▸ **Supplied material**
"""
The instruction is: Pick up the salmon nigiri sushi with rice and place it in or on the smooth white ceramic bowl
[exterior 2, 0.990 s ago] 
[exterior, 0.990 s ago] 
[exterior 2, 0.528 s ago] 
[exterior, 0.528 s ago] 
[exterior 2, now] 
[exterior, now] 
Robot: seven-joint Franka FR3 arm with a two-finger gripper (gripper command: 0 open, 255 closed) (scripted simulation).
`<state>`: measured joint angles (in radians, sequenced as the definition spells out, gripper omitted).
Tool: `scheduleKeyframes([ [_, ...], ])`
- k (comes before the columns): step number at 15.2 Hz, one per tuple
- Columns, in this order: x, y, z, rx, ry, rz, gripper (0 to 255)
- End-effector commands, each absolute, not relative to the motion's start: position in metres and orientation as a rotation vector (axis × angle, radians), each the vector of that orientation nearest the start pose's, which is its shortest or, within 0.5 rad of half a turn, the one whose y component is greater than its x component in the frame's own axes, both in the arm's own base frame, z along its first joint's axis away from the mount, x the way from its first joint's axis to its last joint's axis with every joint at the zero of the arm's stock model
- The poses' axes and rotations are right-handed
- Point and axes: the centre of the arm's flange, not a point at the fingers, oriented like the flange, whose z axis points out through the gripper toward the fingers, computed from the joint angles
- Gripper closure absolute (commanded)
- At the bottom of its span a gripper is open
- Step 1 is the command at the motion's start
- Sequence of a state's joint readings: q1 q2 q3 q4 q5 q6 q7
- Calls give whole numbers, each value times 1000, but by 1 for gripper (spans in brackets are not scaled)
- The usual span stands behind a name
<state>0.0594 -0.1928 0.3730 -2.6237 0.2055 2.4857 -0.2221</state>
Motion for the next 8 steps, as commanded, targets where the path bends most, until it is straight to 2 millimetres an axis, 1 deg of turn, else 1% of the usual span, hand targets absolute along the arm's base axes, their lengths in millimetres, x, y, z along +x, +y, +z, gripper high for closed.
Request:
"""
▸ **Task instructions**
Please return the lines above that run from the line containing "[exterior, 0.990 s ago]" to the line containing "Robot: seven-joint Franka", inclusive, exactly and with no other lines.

▸ **Answer box**
[exterior, 0.990 s ago] 
[exterior 2, 0.528 s ago] 
[exterior, 0.528 s ago] 
[exterior 2, now] 
[exterior, now] 
Robot: seven-joint Franka FR3 arm with a two-finger gripper (gripper command: 0 open, 255 closed) (scripted simulation).

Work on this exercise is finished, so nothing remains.